OlmoBaseEval: Base Model Evaluation Suite
OlmoBaseEval is a benchmark suite designed to efficiently evaluate the performance of base models (pretrained models). It addresses the shortcomings of conventional evaluation methods and enables reliable evaluation even for smaller models.
Background and Objectives
During the language model development process, models need to be evaluated frequently throughout training. However, many existing evaluation benchmarks target fully trained or instruction-tuned large models, making them unsuitable for evaluating smaller base models.
OlmoBaseEval was developed with the following objectives:
- Provide meaningful evaluation results even for smaller models
- Accurately track the progress of models during training
- Achieve high evaluation accuracy while keeping computational costs low
- Measure a model’s fundamental capabilities from multiple angles
Challenges with Conventional Methods
There are three main challenges when evaluating smaller base models.

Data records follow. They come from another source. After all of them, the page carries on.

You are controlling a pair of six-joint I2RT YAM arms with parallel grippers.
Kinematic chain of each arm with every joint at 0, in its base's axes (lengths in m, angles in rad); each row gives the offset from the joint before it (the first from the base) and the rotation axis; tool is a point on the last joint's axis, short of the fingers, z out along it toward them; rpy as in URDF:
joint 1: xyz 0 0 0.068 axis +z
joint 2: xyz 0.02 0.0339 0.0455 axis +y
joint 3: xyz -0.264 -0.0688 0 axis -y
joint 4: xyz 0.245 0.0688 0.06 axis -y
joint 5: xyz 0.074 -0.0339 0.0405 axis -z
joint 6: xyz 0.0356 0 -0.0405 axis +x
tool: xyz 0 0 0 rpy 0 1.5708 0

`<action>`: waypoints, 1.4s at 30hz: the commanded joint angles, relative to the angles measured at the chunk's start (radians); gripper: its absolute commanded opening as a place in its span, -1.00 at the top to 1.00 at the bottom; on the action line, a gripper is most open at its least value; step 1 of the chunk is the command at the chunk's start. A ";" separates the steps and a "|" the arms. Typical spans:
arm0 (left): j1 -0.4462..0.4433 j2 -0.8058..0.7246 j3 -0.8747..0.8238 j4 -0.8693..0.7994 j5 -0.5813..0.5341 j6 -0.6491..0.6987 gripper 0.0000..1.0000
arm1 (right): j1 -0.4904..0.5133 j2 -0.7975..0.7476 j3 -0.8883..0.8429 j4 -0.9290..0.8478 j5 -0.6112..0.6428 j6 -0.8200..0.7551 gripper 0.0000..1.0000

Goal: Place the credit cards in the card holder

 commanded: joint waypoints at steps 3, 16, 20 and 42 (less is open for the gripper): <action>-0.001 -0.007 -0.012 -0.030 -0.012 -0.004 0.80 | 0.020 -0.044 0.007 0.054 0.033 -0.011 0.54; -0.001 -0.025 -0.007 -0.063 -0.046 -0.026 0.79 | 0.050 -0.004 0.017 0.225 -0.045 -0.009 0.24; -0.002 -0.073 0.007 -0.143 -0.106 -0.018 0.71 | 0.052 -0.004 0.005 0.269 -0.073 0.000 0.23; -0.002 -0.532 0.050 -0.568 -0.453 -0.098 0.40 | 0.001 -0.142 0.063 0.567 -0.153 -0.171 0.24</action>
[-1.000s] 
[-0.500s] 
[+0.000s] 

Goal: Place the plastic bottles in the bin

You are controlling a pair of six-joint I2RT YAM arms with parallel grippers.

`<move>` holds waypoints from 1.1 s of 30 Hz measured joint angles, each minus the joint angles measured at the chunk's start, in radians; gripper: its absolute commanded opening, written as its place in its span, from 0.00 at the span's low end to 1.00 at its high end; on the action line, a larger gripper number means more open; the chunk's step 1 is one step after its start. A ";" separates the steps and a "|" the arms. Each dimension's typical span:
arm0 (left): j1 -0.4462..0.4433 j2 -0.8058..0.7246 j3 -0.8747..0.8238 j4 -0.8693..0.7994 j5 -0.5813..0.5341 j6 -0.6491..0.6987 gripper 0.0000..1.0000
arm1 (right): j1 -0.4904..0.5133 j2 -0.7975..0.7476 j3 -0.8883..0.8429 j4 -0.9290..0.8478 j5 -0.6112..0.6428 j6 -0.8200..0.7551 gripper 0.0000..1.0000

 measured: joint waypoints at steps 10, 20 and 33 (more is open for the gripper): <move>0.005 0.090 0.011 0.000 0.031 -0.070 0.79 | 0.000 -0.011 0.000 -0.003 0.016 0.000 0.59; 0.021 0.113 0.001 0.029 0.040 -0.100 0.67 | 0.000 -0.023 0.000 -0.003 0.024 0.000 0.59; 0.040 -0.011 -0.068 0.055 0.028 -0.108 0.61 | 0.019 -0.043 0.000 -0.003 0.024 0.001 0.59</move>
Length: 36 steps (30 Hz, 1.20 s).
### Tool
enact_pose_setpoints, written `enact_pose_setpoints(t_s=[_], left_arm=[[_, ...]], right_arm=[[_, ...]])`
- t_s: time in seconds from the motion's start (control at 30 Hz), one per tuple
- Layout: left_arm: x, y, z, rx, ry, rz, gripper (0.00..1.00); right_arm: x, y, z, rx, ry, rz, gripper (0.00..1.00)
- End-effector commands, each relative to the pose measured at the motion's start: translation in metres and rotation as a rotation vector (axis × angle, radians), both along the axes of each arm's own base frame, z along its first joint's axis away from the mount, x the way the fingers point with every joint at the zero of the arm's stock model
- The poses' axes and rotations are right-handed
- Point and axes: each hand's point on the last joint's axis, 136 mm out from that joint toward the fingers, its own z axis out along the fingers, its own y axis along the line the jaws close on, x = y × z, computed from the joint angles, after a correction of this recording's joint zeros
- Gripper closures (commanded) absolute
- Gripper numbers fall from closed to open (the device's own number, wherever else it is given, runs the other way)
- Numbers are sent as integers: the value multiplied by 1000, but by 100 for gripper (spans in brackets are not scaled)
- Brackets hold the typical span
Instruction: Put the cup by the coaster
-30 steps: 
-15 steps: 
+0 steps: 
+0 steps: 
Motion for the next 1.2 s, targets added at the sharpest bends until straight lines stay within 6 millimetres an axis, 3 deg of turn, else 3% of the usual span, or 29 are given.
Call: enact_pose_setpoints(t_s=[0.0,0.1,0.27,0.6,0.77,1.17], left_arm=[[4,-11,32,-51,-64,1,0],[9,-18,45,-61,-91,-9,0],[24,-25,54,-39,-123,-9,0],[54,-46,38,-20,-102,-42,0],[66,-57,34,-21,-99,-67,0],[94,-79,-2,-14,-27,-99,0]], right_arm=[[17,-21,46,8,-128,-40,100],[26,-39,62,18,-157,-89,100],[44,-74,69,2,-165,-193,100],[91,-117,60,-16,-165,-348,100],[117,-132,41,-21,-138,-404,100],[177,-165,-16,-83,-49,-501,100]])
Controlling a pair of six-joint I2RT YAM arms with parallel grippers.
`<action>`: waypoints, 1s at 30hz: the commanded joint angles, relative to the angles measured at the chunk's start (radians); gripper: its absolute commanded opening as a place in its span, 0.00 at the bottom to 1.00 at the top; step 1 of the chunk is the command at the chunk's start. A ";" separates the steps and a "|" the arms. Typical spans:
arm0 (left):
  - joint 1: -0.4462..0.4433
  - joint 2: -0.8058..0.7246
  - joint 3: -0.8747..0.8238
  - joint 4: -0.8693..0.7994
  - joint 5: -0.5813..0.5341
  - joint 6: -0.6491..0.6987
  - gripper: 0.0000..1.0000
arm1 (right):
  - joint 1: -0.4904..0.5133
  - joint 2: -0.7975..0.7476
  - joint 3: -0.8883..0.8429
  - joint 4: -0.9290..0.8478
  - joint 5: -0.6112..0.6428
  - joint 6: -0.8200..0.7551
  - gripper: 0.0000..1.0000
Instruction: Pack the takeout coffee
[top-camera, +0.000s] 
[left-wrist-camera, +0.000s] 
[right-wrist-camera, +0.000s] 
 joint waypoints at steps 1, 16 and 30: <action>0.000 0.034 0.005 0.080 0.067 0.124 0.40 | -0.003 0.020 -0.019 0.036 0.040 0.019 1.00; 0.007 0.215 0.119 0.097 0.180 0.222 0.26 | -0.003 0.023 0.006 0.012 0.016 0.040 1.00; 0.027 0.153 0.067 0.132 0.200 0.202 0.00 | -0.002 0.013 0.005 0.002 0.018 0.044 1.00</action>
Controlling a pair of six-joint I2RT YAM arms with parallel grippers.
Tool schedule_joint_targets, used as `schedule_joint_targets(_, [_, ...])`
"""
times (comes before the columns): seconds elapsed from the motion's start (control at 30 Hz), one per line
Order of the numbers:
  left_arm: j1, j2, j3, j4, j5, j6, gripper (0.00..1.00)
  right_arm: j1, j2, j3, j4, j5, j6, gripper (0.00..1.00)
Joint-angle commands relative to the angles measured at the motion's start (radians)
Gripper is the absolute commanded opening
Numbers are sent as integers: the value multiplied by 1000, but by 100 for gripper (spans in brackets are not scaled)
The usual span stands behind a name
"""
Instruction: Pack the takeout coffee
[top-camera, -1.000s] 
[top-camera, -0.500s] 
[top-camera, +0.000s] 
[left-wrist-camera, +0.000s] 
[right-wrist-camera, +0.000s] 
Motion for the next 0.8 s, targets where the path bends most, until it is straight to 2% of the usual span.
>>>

Smaller models often perform no better than random chance on many tasks. For example, on a 4-choice question when the model has not yet learned the relevant knowledge, accuracy hovers around 25%, making it impossible to meaningfully measure the model’s capabilities.
Even as training progresses, changes in scores are minuscule, making it difficult to determine whether improvement has occurred. Detecting statistically significant differences requires an extremely large number of samples.
Some tasks exhibit large amounts of noise, causing results to fluctuate across evaluations of the same model. This makes it impossible to distinguish genuine performance improvements from noise-induced variation.
Three Pillars of the Solution
OlmoBaseEval addresses the above challenges through three approaches.
Task Clustering
By aggregating multiple tasks that evaluate similar capabilities, evaluation reliability is improved.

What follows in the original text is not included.